Lorraine turned white. She had never seen just such a situation arise in a screen story, but she knew what danger might lie in being accused of insanity. While Warfield was speaking, she had a swift vision of the evidence they could bring against her; how she had arrived there delirious after having walked out from Echo,—why, they would call even that a symptom of insanity! Lone had warned her of what people would say if she told any one of what she saw in Rock City, perhaps really believing that she had imagined it all. Lone might even think that she had some mental twist! Her world was reeling around her.

She whirled Snake on his hind feet, struck him sharply with the quirt and was galloping back over the trail past the Hawkins house before Senator Warfield had finished advising Hawkins. She saw Mrs Hawkins standing in the door, staring at her, but she did not stop. They would take her to the asylum; she felt that the Sawtooth had the power, that she had played directly into their hands, and that they would be as ruthless in dealing with her as they had been with the nesters whom they had killed. She knew it, she had read it in the inscrutable, level look of Senator Warfield, in the half cringing, wholly subservient manner of Hawkins when he listened to his master.

"They're fiends!" she cried aloud once, while she urged Snake up the slope of Granite Ridge. "I believe they'd kill me if they were sure they could get away with it. But they could frame an insanity charge and put me—my God, what fiends they are!"

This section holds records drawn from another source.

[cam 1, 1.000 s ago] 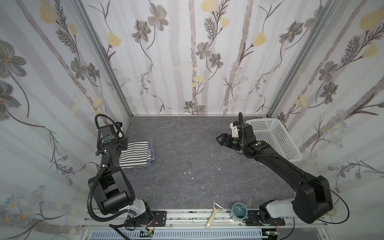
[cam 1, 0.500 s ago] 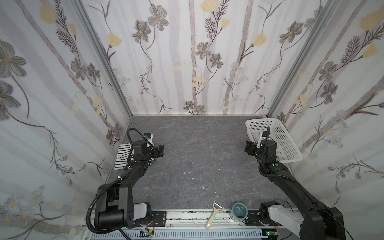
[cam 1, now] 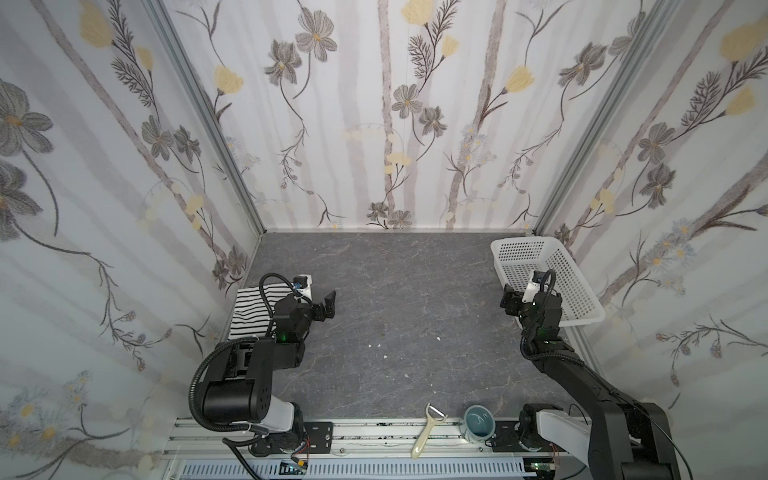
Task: Fold and stack the tank tops
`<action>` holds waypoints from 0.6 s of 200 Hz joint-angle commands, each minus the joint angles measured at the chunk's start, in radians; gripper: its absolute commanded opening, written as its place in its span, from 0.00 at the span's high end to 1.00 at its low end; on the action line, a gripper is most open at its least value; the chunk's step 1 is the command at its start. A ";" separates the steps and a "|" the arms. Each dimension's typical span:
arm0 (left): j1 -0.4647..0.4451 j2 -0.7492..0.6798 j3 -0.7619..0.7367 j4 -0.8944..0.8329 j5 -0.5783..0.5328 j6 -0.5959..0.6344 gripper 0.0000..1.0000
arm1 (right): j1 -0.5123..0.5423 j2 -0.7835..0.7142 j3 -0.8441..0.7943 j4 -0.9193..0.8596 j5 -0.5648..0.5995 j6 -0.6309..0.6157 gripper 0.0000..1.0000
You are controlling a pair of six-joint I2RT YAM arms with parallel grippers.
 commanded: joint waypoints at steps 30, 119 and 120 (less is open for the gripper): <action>-0.003 0.017 -0.038 0.180 -0.036 0.000 0.00 | -0.008 0.057 -0.060 0.303 -0.083 -0.065 0.17; -0.005 0.079 -0.113 0.380 -0.085 -0.017 0.00 | -0.040 0.227 -0.198 0.784 -0.194 -0.066 0.15; -0.005 0.080 -0.113 0.380 -0.086 -0.017 0.00 | -0.040 0.229 -0.201 0.796 -0.194 -0.067 0.15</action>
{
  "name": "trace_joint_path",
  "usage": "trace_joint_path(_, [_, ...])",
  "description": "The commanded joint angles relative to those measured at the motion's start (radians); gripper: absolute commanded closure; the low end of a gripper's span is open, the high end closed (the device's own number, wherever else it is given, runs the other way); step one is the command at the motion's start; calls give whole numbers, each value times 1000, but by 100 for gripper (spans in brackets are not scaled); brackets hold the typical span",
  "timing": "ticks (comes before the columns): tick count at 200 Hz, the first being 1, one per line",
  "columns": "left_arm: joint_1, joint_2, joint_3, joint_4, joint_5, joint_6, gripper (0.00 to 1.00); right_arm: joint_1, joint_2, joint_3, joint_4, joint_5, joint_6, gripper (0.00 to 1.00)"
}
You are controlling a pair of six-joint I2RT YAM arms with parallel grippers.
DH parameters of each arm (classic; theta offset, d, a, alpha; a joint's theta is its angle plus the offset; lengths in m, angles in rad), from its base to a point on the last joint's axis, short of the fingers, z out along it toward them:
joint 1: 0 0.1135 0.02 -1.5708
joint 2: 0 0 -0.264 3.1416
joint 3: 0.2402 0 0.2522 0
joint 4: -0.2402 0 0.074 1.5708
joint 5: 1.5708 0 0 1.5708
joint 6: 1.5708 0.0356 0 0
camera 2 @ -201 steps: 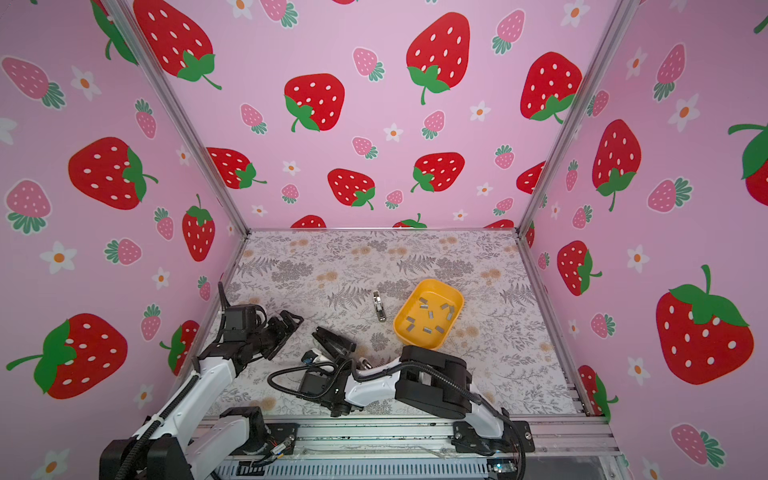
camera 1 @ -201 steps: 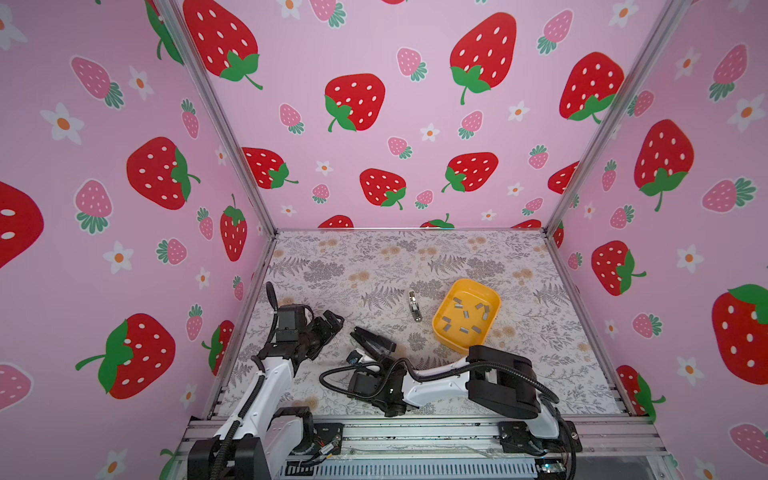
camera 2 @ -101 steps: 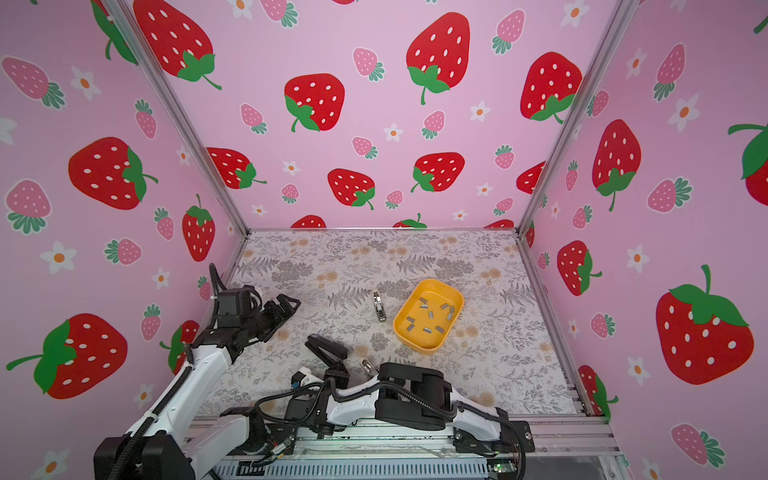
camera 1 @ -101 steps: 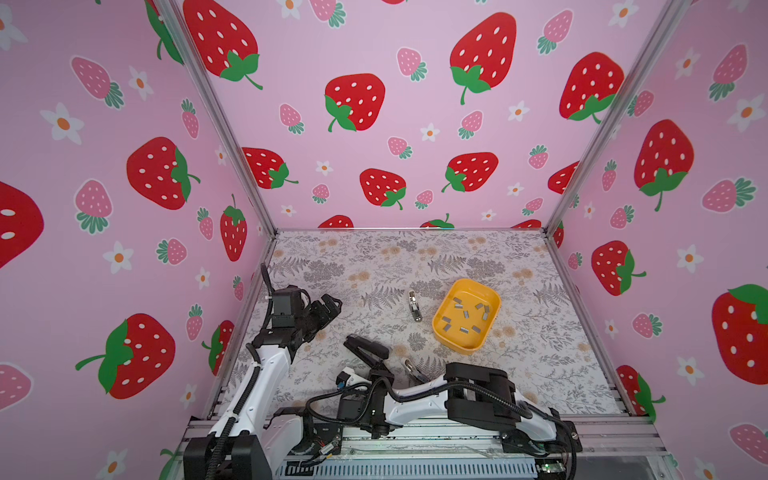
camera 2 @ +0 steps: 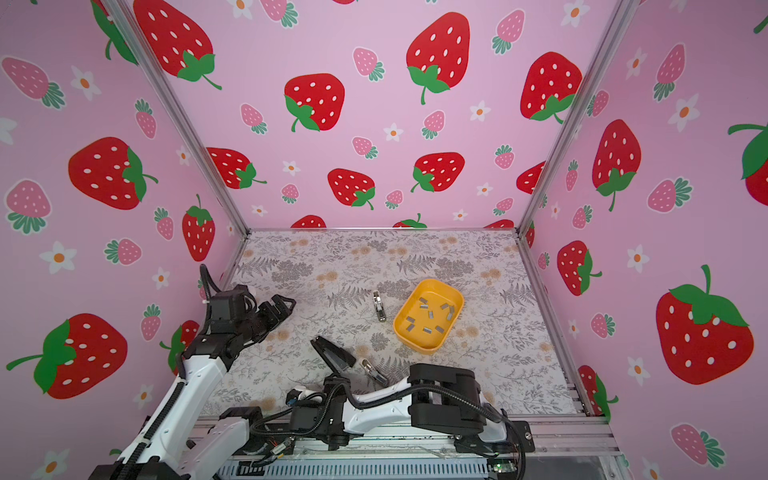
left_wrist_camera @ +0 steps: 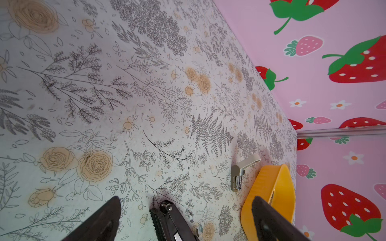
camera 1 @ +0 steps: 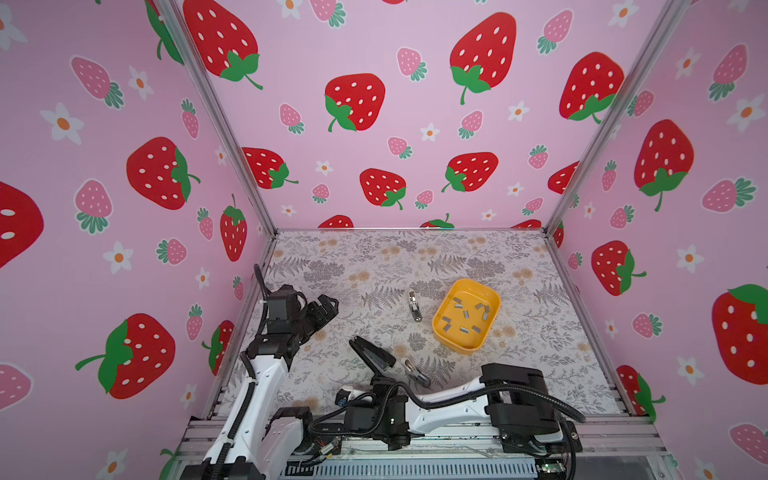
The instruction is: Load the staples into the stapler
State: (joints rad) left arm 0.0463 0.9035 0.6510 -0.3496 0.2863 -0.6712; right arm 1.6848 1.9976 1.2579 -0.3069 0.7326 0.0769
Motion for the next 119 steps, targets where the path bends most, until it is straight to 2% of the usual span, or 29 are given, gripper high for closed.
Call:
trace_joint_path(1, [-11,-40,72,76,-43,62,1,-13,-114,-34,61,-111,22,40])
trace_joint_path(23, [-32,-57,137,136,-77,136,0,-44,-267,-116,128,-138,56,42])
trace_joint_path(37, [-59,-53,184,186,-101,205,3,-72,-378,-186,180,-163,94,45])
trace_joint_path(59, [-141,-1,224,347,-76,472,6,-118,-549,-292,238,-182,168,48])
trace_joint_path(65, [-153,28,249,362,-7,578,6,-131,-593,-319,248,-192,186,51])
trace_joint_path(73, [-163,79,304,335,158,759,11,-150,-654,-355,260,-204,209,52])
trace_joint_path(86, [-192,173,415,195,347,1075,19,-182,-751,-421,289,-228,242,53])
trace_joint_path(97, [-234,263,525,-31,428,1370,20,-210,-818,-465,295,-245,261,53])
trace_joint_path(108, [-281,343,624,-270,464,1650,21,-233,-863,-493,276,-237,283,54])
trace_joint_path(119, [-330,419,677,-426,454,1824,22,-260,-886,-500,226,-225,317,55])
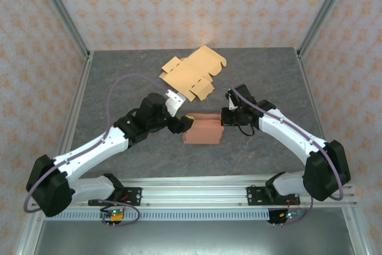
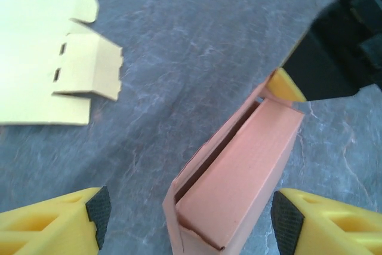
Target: Fold the paper box
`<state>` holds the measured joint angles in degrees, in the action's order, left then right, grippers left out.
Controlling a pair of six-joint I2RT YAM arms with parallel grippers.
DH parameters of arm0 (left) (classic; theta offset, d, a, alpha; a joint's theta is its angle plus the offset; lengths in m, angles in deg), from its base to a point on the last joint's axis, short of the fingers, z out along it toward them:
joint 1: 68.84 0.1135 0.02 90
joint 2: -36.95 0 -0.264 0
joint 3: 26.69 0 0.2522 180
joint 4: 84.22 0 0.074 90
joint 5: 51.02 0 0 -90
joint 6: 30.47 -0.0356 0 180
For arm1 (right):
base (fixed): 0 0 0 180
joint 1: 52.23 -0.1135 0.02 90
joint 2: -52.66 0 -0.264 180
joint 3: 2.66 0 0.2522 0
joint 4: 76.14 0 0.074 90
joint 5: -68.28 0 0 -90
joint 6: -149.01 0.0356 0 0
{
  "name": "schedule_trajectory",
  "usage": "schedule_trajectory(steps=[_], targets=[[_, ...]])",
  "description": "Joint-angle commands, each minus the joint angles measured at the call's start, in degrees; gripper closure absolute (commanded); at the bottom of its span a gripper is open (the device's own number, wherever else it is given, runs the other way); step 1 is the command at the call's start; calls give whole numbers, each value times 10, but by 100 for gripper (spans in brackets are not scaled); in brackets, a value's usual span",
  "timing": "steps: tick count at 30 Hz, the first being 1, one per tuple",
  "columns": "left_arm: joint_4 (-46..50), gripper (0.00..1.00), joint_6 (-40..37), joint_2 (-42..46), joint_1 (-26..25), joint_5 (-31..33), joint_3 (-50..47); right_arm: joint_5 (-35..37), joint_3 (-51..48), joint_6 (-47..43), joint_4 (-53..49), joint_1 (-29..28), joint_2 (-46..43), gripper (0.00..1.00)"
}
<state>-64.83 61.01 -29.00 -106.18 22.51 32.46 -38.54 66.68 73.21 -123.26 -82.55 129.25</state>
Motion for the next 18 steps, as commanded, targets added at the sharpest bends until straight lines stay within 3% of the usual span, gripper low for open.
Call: schedule_trajectory(steps=[1,4,5,11,16,18], targets=[[-75,28,121,47,4,102,-41,50,-7,22,3,-9,-15,97],[-57,47,185,63,3,136,-53,62,-8,30,8,-10,-18,98],[-48,49,196,62,1,141,-54,66,-8,31,9,-10,-20,98],[-31,48,179,27,-46,161,-42,79,-11,43,11,-11,-26,98],[10,46,196,-36,-51,195,14,94,-10,51,6,-11,-34,99],[17,46,195,-63,-53,182,36,103,-9,54,2,-11,-38,99]])
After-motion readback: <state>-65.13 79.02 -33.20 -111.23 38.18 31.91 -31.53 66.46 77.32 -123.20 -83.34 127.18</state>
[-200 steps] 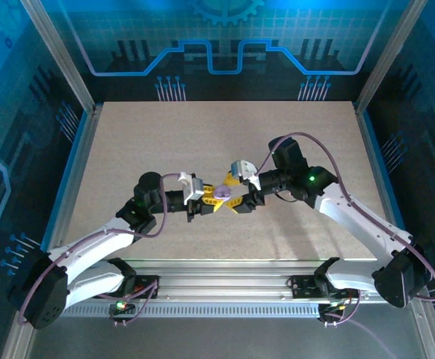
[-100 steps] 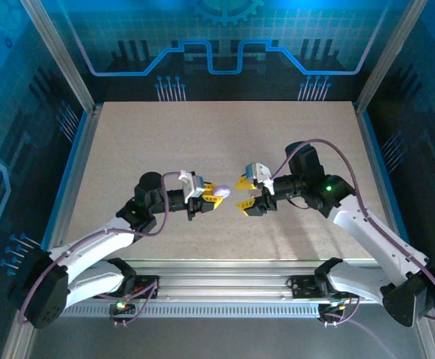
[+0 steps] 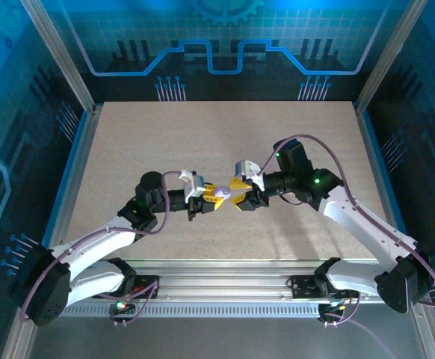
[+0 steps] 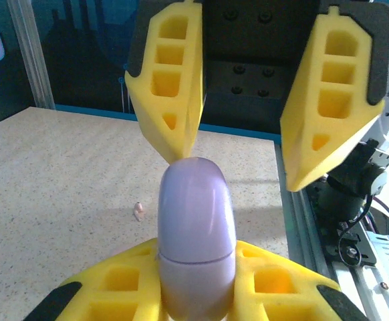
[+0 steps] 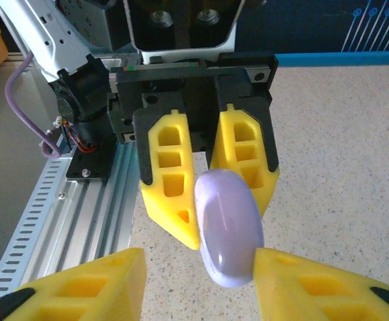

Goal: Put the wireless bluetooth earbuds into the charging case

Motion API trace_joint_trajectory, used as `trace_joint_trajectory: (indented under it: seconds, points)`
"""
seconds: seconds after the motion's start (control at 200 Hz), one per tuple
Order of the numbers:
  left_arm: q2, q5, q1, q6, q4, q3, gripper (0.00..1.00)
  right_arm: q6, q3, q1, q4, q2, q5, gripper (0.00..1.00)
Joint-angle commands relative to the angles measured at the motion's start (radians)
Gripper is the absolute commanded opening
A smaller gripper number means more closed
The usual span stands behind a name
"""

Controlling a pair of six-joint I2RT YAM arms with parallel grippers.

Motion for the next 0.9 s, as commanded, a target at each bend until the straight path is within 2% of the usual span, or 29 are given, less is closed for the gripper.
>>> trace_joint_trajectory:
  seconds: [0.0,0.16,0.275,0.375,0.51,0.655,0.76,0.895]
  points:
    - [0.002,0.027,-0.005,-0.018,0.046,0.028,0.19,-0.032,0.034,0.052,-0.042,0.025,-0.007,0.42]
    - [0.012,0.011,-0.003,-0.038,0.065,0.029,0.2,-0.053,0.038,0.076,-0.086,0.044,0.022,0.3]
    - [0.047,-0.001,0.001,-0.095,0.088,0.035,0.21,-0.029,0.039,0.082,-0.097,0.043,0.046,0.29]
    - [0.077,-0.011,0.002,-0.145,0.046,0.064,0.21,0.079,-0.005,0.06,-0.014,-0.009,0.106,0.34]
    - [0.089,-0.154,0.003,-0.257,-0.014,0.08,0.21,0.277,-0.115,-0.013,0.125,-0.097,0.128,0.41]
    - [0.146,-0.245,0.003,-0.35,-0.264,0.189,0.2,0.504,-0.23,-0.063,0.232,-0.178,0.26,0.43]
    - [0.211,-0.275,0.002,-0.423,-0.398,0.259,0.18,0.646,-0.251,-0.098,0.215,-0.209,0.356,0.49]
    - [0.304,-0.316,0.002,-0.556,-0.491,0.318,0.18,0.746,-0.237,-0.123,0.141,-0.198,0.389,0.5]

At the Sawtooth, Senator Warfield was talking with Mrs Hawkins while her husband saddled two horses. Mrs Hawkins lived within her four walls and called that her "spere," and spoke of her husband as "he." You know the type of woman. That Senator Warfield was anything less than a godlike man who stood very high on the ladder of Fame, she would never believe. So she related garrulously certain incoherent, aimless utterances of Lorraine's, and cried a little, and thought it was perfectly awful that a sweet, pretty girl like that should be crazy. She would have made an ideal witness against Lorraine, her very sympathy carrying conviction of Lorraine's need of it. That she did not convince Senator Warfield of Lorraine's mental derangement was a mere detail. Senator Warfield had reasons for knowing that Lorraine was merely afflicted with a dangerous amount of knowledge and was using it without discretion.

"You mustn't let her run loose and maybe kill herself or somebody else!" Mrs Hawkins exclaimed. "Oh, Senator, it's awful to think of! When she went past the house I knew the poor thing wasn't right——"

"We'll overtake her," Senator Warfield assured her comfortingly. "She can't go very far on that horse. She'd ridden him half to death, getting here. He won't hold out—he can't. She came here, I suppose, because she had been here before. A sanitorium may be able to restore her to a normal condition. I can't believe it's anything more than some nervous disorder. Now don't worry, my good woman. Just have a room ready, so that she will be comfortable here until we can get her to a sanitorium. It isn't hopeless, I assure you—but I'm mighty glad I happened to be here so that I can take charge of the case. Now here comes Hawkins. We'll bring her back—don't you worry."

"Well, take her away as quick as you can, Senator. I'm scared of crazy people. His brother went crazy in our house and——"

"Yes, yes—we'll take care of her. Poor girl, I wish that I had been here when she first came," said the senator, as he went to meet Hawkins, who was riding up from the corrals leading two horses—one for Lorraine, which shows what was his opinion of Snake.